Monde
La diffusion d’une vidéo de militants agenouillés par un ministre israélien suscite une vive polémique


Le ministre israélien de la Sécurité nationale, Itamar Ben Gvir, a provoqué un tollé en publiant des images montrant des militants propalestiniens détenus, une initiative condamnée jusqu’au sein du gouvernement de Benjamin Netanyahu.
La séquence, diffusée sur la chaîne Telegram du ministre d’extrême droite, montre des dizaines de participants à la « flottille pour Gaza » agenouillés sur le pont d’un navire israélien, les mains liées et le visage au sol. On y entend Itamar Ben Gvir lancer « Bienvenue en Israël, nous sommes chez nous », sur fond d’hymne national israélien. Une jeune femme qui crie « Libérez la Palestine » voit sa tête maintenue au sol par des agents de sécurité.
Cette publication a suscité une levée de boucliers immédiate. Le Premier ministre Benjamin Netanyahu a estimé que ces images étaient « contraires aux valeurs d’Israël ». Son ministre des Affaires étrangères, Gideon Saar, a accusé son collègue d’avoir « sciemment nui » à l’image du pays avec « ce spectacle honteux », ajoutant sur un ton ferme « Non, vous n’êtes pas le visage d’Israël ».
À l’étranger, les réactions ont été tout aussi vives. L’Italie a jugé le traitement réservé aux militants « inadmissible » et exigé des excuses. Madrid a qualifié la scène de « monstrueuse, indigne et inhumaine », tandis que Dublin s’est dit « consterné et choqué ». La France a convoqué l’ambassadeur israélien pour dénoncer les « agissements inadmissibles » du ministre Ben Gvir, connu pour ses provocations.
Les forces israéliennes avaient intercepté lundi au large de Chypre les navires de cette flottille.
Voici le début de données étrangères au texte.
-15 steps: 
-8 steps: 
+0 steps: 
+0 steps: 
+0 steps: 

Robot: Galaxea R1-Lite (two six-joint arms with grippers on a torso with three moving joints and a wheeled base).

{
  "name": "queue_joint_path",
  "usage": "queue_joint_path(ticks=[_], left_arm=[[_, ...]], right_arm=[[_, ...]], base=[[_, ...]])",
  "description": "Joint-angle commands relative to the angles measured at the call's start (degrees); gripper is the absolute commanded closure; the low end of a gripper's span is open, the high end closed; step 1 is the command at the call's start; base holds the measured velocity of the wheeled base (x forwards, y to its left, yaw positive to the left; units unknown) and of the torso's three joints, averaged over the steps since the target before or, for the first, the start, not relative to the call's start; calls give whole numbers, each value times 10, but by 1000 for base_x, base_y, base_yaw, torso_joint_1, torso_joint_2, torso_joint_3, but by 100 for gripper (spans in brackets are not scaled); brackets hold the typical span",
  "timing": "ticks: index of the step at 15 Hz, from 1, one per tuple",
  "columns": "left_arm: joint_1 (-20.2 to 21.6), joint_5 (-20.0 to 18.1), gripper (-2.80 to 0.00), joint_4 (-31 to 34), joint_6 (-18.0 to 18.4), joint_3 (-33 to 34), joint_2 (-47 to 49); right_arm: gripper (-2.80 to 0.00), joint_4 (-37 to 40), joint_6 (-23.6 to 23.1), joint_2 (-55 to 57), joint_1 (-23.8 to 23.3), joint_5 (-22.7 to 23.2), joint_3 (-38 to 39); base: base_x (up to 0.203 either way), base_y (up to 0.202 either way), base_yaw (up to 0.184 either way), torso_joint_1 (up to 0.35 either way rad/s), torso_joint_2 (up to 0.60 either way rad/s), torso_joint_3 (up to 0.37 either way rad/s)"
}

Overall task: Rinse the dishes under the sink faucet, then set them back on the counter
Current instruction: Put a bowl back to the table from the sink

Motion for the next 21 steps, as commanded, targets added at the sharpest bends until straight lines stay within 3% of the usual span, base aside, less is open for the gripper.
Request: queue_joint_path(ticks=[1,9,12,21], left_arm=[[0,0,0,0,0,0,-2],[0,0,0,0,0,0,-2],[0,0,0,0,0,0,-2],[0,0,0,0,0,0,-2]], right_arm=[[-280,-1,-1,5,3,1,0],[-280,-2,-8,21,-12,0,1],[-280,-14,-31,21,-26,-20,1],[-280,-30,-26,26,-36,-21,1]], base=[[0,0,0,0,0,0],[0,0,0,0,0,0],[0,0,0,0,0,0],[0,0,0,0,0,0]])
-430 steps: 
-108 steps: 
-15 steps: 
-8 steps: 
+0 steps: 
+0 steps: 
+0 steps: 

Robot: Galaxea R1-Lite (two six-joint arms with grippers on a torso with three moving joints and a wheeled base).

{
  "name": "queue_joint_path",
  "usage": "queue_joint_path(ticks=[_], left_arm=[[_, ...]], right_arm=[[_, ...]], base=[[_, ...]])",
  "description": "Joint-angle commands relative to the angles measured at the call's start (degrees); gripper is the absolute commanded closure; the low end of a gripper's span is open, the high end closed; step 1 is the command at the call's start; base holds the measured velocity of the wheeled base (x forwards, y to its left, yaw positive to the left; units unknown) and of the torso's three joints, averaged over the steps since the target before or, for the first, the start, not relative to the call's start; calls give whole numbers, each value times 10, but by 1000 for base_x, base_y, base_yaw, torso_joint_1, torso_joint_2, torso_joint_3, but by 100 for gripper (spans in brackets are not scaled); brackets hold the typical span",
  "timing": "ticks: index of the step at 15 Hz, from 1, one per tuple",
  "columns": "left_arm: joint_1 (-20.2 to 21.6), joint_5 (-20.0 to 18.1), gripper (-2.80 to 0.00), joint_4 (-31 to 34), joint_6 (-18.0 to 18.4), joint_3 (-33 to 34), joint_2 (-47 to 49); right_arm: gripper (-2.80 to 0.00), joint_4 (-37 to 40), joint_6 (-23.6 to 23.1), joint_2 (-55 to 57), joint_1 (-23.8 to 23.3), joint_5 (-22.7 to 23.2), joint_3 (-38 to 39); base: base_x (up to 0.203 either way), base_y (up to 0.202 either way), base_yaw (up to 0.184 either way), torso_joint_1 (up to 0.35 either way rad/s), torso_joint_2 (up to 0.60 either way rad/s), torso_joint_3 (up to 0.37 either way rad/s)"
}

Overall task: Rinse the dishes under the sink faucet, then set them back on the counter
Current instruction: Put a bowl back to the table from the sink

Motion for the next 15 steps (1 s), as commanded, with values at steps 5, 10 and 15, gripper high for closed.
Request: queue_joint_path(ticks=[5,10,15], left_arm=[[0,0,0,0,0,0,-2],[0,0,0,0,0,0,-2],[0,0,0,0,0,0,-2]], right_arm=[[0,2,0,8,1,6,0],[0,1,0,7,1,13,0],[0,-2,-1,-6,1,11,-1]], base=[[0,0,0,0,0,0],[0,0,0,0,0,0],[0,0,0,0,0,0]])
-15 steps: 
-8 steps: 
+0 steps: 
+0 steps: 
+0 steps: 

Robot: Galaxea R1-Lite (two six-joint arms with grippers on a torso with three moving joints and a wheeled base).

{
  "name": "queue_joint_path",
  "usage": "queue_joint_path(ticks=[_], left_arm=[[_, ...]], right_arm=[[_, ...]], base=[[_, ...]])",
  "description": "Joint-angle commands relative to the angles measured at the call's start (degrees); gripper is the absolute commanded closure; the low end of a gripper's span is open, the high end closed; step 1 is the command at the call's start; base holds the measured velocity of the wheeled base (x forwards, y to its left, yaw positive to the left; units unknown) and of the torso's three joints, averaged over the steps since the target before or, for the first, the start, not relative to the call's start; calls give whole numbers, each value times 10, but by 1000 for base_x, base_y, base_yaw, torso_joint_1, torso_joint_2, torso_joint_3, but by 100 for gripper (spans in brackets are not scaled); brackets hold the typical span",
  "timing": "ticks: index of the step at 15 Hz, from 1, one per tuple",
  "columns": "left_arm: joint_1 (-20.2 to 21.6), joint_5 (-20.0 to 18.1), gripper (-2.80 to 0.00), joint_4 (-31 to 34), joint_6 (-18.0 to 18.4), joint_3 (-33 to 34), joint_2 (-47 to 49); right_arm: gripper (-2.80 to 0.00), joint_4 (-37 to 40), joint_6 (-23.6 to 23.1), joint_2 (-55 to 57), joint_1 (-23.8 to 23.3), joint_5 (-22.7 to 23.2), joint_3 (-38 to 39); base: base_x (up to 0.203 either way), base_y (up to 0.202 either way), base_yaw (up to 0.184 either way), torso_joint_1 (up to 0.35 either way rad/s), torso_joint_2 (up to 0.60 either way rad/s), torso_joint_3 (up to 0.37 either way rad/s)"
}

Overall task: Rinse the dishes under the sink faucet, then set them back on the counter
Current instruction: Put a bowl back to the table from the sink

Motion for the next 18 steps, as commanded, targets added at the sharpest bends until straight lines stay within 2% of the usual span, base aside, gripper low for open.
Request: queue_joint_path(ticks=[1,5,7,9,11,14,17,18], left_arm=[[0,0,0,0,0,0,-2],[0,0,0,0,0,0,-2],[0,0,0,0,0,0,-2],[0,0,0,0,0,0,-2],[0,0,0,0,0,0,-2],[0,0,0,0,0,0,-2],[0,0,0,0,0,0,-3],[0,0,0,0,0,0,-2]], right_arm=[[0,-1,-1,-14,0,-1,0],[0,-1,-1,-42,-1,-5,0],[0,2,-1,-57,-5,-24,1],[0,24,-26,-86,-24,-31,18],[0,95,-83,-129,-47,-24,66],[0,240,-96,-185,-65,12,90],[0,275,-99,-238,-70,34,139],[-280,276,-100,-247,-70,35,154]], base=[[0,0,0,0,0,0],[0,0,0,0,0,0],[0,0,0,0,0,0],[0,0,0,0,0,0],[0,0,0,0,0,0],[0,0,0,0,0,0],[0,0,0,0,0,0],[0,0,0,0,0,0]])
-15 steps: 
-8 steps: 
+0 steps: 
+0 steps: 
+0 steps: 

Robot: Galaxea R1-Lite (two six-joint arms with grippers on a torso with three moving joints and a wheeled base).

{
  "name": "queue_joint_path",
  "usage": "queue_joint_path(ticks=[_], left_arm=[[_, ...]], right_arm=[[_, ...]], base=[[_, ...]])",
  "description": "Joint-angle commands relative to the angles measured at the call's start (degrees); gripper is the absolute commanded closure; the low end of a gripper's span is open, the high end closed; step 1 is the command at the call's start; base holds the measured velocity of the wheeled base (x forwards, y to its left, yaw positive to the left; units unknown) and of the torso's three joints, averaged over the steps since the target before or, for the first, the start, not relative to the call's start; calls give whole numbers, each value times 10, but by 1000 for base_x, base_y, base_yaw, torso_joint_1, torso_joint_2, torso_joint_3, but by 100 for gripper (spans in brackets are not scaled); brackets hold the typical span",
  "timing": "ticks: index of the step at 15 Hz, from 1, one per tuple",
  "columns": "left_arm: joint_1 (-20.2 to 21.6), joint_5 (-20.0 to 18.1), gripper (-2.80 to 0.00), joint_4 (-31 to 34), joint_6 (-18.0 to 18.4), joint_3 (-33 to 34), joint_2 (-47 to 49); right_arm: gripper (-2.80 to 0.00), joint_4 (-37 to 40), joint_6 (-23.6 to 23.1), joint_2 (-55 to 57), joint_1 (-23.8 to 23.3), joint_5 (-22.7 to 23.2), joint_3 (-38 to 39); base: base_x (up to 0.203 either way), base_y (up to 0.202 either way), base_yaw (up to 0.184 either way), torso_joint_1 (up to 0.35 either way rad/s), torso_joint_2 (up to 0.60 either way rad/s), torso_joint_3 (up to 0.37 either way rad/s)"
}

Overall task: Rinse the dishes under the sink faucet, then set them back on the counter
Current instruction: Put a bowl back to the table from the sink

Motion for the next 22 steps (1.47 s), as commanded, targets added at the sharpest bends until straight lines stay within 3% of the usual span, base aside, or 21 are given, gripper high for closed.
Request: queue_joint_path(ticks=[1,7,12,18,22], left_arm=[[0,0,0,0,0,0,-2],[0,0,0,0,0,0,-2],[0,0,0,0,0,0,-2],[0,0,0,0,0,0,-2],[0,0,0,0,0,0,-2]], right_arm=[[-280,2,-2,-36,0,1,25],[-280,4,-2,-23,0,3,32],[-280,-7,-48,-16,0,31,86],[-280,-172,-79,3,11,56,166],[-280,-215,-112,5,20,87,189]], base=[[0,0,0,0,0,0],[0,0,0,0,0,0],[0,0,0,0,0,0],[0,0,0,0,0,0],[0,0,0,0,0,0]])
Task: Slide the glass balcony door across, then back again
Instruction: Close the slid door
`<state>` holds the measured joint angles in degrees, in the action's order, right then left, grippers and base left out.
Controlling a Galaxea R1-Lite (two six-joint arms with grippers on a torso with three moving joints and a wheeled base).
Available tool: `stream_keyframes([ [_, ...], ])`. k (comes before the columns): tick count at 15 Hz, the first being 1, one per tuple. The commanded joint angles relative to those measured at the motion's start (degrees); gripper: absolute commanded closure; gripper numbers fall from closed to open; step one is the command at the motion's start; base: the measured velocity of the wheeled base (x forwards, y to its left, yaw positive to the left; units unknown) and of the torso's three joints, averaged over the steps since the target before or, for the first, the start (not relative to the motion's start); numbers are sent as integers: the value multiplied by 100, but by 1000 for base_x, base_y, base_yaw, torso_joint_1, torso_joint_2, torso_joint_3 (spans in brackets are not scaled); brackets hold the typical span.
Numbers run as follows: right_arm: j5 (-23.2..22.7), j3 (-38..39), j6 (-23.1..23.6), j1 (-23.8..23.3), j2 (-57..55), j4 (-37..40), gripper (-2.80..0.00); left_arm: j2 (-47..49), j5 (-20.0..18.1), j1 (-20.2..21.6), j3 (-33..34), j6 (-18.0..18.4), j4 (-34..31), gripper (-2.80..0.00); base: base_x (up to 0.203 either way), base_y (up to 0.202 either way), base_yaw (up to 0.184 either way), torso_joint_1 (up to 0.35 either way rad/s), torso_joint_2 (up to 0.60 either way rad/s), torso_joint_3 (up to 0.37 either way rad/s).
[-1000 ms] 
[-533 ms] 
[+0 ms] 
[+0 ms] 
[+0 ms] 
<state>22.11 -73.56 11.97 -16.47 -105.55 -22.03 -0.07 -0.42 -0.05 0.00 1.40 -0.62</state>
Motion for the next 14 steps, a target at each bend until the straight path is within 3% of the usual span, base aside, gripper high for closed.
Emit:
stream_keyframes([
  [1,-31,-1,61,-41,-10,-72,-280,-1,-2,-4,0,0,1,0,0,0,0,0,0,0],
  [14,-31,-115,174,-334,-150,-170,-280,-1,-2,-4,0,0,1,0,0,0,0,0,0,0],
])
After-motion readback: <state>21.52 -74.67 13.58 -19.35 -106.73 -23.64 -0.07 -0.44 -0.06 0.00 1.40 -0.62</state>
Mercredi, les 430 militants propalestiniens à bord ont été transférés sur des bâtiments israéliens et conduits vers le port d’Ashdod, dans le sud du pays. L’organisation de défense des droits humains Adalah a dénoncé un enlèvement forcé en eaux internationales, précisant que ces civils avaient été emmenés en territoire israélien contre leur volonté.
Benjamin Netanyahu, tout en critiquant la vidéo de son ministre, a appelé à expulser les militants « dès que possible ». Il a réaffirmé le droit d’Israël à empêcher ce qu’il qualifie de « flottilles provocatrices de partisans terroristes du Hamas » d’atteindre Gaza. Un porte-parole du ministère des Affaires étrangères a indiqué que les détenus pourraient rencontrer leurs représentants consulaires, tout en estimant que cette opération n’était « rien de plus qu’un coup de communication au service du Hamas ».
Le Hamas a de son côté fustigé la vidéo, dénonçant la « dépravation morale » d’Israël. Israël contrôle tous les points d’entrée vers la bande de Gaza, sous blocus depuis 2007. Pendant la guerre déclenchée par l’attaque du Hamas en octobre 2023, le territoire a connu de graves pénuries, Israël ayant parfois complètement interrompu les livraisons d’aide humanitaire, avant qu’une trêve fragile ne s’installe en octobre 2025.